Question

For \( P \in M_5(\mathbb{R}) \) and \( i,j \in \{1,2, \ldots, 5\} \), let \( p_{ij} \) denote the \((i,j)\)th entry of \( P \). Let\[ S = \{ P \in M_5(\mathbb{R}) : p_{ij} = p_{sr} \text{ for } i,j,s,r \in \{1,2, \ldots, 5\} \text{ with } i + r = j + s \}.\]Then which one of the following is FALSE?

• A. \( S \) is a subspace of the vector space over \(\mathbb{R}\) of all \( 5 \times 5 \) symmetric matrices.
• B. The dimension of \( S \) over \(\mathbb{R}\) is 5.
• C. The dimension of \( S \) over \(\mathbb{R}\) is 11.
• D. If \( P \in S \) and all the entries of \( P \) are integers, then 5 divides the sum of all the diagonal entries of \( P \).

Answer 1

The Correct Option is C

To solve this problem, we need to understand the properties of the set \( S \) defined in the problem and analyze the correctness of each statement, particularly focusing on the dimensions of this set.

The set \( S = \{ P \in M_5(\mathbb{R}) : p_{ij} = p_{sr} \text{ for } i,j,s,r \in \{1,2, \ldots, 5\} \text{ with } i + r = j + s \} \)

This set \( S \) comprises matrices where entries with equal sums of their row and column indices are identical. In other words, all entries \( p_{ij} \) along diagonals where \( i + j \) is constant must be the same.

1. Understanding the structure of matrices in \( S \):

   For a \( 5 \times 5 \) matrix, the constant sums for indices range from 2 (when \( i = 1, j = 1 \)) to 10 (when \( i = 5, j = 5 \)). Therefore, there are 9 distinct "constant sum" diagonals, i.e., five \( p_{11}, p_{12}, p_{21} \), etc., up to \( p_{55} \).

2. Determining the dimension of \( S \):

   Each "constant sum" diagonal can have a unique entry. Thus, each matrix in \( S \) is determined by 9 independent parameters (one entry for each "constant sum"). Consequently, the dimension of \( S \) over \(\mathbb{R}\) is 9.
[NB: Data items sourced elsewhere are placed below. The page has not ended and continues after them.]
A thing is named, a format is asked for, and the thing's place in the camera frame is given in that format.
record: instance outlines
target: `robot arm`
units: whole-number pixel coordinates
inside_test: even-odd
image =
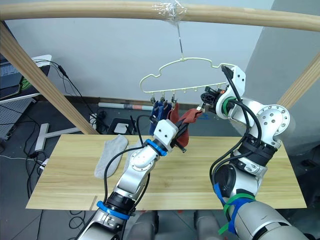
[[[104,201],[99,201],[99,209],[93,214],[80,232],[77,240],[119,240],[118,233],[124,230],[126,222],[136,209],[160,156],[166,156],[174,146],[186,150],[176,141],[187,129],[188,123],[160,120],[154,130],[154,140],[146,140],[144,147],[130,157],[129,166],[120,177],[113,192]]]
[[[214,191],[229,221],[228,230],[241,240],[306,240],[275,209],[255,200],[268,170],[267,163],[282,140],[293,131],[295,122],[283,106],[263,105],[241,97],[245,91],[246,75],[239,67],[229,69],[223,66],[222,71],[230,85],[217,90],[207,87],[201,95],[202,103],[198,110],[229,119],[238,132],[244,134],[231,149],[231,157],[218,159],[216,168],[213,164],[210,169]],[[248,124],[246,112],[250,112]]]

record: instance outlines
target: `gray sock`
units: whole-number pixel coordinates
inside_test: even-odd
[[[120,134],[110,141],[105,141],[102,155],[94,170],[94,176],[98,179],[103,179],[107,164],[116,154],[125,150],[127,145],[128,140],[126,139],[126,137]],[[121,157],[122,155],[118,156],[115,160],[113,160],[113,162],[108,168],[108,172],[106,174],[107,178],[115,173],[121,160]]]
[[[138,139],[138,141],[136,142],[136,144],[133,144],[133,145],[129,145],[128,146],[128,149],[132,149],[132,148],[138,148],[138,147],[141,147],[141,142],[140,140]],[[131,155],[137,150],[132,150],[132,151],[128,151],[127,152],[127,157],[126,157],[126,160],[125,160],[125,164],[124,164],[124,168],[123,168],[123,172],[125,172],[129,166],[129,163],[130,163],[130,157]]]

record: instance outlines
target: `green ring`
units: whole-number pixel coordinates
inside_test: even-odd
[[[228,111],[227,111],[227,104],[230,100],[234,100],[237,99],[234,96],[228,97],[226,100],[224,100],[223,104],[222,104],[222,110],[223,110],[223,114],[228,116]]]

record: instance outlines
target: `wooden beam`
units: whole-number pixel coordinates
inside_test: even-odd
[[[37,67],[2,23],[0,23],[0,53],[84,134],[98,134],[41,69]]]
[[[298,29],[320,32],[320,16],[263,10],[184,4],[187,8],[182,21],[223,23]],[[165,6],[147,1],[46,1],[1,5],[0,20],[39,18],[122,18],[165,20],[160,10]]]
[[[320,78],[320,52],[295,80],[277,104],[290,109],[305,92]]]

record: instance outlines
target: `clothes hanger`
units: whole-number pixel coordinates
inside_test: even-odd
[[[154,96],[155,96],[155,93],[162,93],[162,97],[161,99],[163,98],[163,101],[165,100],[164,99],[164,96],[165,96],[165,92],[173,92],[173,100],[174,100],[174,93],[176,91],[183,91],[184,93],[187,92],[187,90],[190,90],[190,89],[193,89],[195,92],[198,90],[198,88],[205,88],[205,87],[212,87],[212,86],[218,86],[218,88],[221,88],[221,85],[224,85],[224,84],[227,84],[225,81],[224,82],[218,82],[218,83],[211,83],[211,84],[206,84],[206,85],[197,85],[197,86],[190,86],[190,87],[181,87],[181,88],[171,88],[171,89],[162,89],[162,90],[149,90],[149,91],[146,91],[142,88],[142,84],[145,80],[147,80],[148,78],[150,77],[154,77],[154,78],[159,78],[161,75],[162,75],[162,71],[164,68],[170,66],[170,65],[173,65],[173,64],[176,64],[176,63],[180,63],[180,62],[186,62],[186,61],[190,61],[190,60],[198,60],[198,61],[205,61],[205,62],[208,62],[210,65],[211,68],[213,69],[218,69],[220,68],[222,65],[225,65],[225,66],[232,66],[232,67],[237,67],[236,65],[234,64],[231,64],[231,63],[225,63],[225,62],[222,62],[220,63],[219,65],[214,65],[213,62],[208,59],[208,58],[203,58],[203,57],[185,57],[184,56],[184,53],[183,53],[183,48],[182,48],[182,41],[181,41],[181,35],[180,35],[180,28],[179,28],[179,21],[180,19],[182,18],[183,14],[186,12],[186,8],[185,7],[182,7],[181,4],[176,0],[174,4],[170,3],[168,5],[168,7],[166,8],[165,10],[165,13],[168,14],[169,18],[168,18],[168,21],[170,23],[172,23],[174,26],[177,27],[177,31],[178,31],[178,39],[179,39],[179,43],[180,43],[180,51],[181,51],[181,58],[178,59],[178,60],[175,60],[175,61],[172,61],[172,62],[169,62],[163,66],[161,66],[159,69],[158,69],[158,74],[153,74],[153,73],[150,73],[146,76],[144,76],[140,82],[139,82],[139,86],[140,86],[140,89],[142,92],[146,93],[146,94],[152,94],[152,98],[151,99],[154,99]]]

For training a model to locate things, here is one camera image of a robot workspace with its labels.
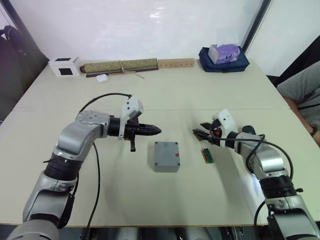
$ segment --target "rolled mat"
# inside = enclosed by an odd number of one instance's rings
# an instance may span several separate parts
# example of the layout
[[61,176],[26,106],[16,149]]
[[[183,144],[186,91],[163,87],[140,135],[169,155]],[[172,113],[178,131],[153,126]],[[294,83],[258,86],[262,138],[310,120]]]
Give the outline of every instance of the rolled mat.
[[138,60],[125,60],[125,61],[106,61],[87,63],[80,67],[82,73],[97,73],[117,70],[128,69],[142,69],[157,67],[158,62],[156,58],[138,59]]

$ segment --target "person's arm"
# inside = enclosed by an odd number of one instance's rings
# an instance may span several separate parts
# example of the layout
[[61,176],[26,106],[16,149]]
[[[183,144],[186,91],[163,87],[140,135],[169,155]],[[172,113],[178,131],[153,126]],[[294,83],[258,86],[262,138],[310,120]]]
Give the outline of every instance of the person's arm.
[[[307,122],[307,120],[301,115],[301,113],[298,110],[296,102],[288,97],[283,97],[284,100],[288,103],[291,110],[295,113],[295,115],[299,118],[305,129],[311,134],[313,131],[312,126]],[[315,142],[320,146],[320,131],[318,130],[316,134],[313,136],[313,139]]]

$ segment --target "beige table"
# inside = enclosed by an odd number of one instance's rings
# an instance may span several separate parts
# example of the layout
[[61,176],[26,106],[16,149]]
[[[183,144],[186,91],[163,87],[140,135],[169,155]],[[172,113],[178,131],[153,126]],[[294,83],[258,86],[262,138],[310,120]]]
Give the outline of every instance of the beige table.
[[[78,111],[92,98],[112,92],[135,94],[146,110],[288,109],[262,70],[250,61],[244,72],[204,72],[194,67],[162,68],[134,75],[55,77],[47,66],[14,110]],[[118,110],[122,97],[99,100],[92,108]]]
[[[141,123],[162,129],[156,136],[137,136],[137,152],[116,137],[96,141],[100,154],[101,193],[92,226],[226,226],[252,225],[259,184],[229,149],[198,142],[192,129],[210,121],[219,110],[146,110]],[[252,125],[258,134],[283,147],[291,156],[293,182],[315,220],[320,220],[320,191],[315,191],[320,150],[290,110],[231,110],[238,127]],[[23,207],[40,171],[49,159],[60,131],[75,111],[13,111],[0,126],[2,182],[0,223],[19,224]],[[152,170],[155,141],[177,141],[181,166],[177,173]],[[201,149],[209,147],[214,164],[206,164]],[[69,226],[85,226],[97,192],[97,165],[90,152],[80,171],[80,183]],[[260,224],[267,213],[261,212]]]

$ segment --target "table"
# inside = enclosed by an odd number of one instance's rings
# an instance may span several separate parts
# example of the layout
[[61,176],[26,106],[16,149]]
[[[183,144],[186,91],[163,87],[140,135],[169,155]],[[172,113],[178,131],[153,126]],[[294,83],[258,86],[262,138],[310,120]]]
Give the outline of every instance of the table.
[[[47,66],[14,110],[79,111],[105,93],[135,94],[146,110],[288,109],[262,70],[250,61],[243,72],[204,72],[198,64],[186,68],[113,75],[109,82],[95,77],[56,77]],[[99,100],[92,109],[116,110],[123,98]]]

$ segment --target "person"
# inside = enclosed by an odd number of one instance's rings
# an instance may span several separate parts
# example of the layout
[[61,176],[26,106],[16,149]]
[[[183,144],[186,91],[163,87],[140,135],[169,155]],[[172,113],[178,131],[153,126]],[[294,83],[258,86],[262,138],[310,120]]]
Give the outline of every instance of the person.
[[320,146],[320,61],[280,83],[277,90]]

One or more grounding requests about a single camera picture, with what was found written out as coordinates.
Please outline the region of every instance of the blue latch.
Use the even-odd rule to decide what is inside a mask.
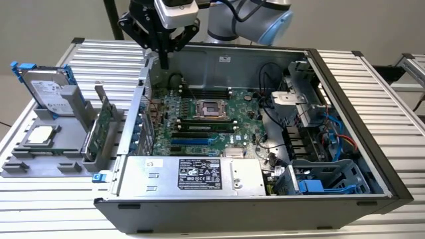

3. Analyzing the given statements:
   • S is a subspace of the vector space of all \( 5 \times 5 \) symmetric matrices: Each matrix in \( S \) can indeed be symmetric based on the described condition.
   • The dimension of \( S \) over \(\mathbb{R}\) is 5: Incorrect, as discussed, it is 9.
   • The dimension of \( S \) over \(\mathbb{R}\) is 11: Incorrect, as stated before, it should be 9.
   • If \( P \in S \) and all the entries of \( P \) are integers, then 5 divides the sum of all the diagonal entries of \( P \): This statement is true because along each "constant sum" diagonal, entries will be such that \( i+j \) remains constant, and there are a total of 25 entries.

Therefore, the statement "The dimension of \( S \) over \(\mathbb{R}\) is 11." is falsely stated in the context of dimensions because the dimension is actually 9.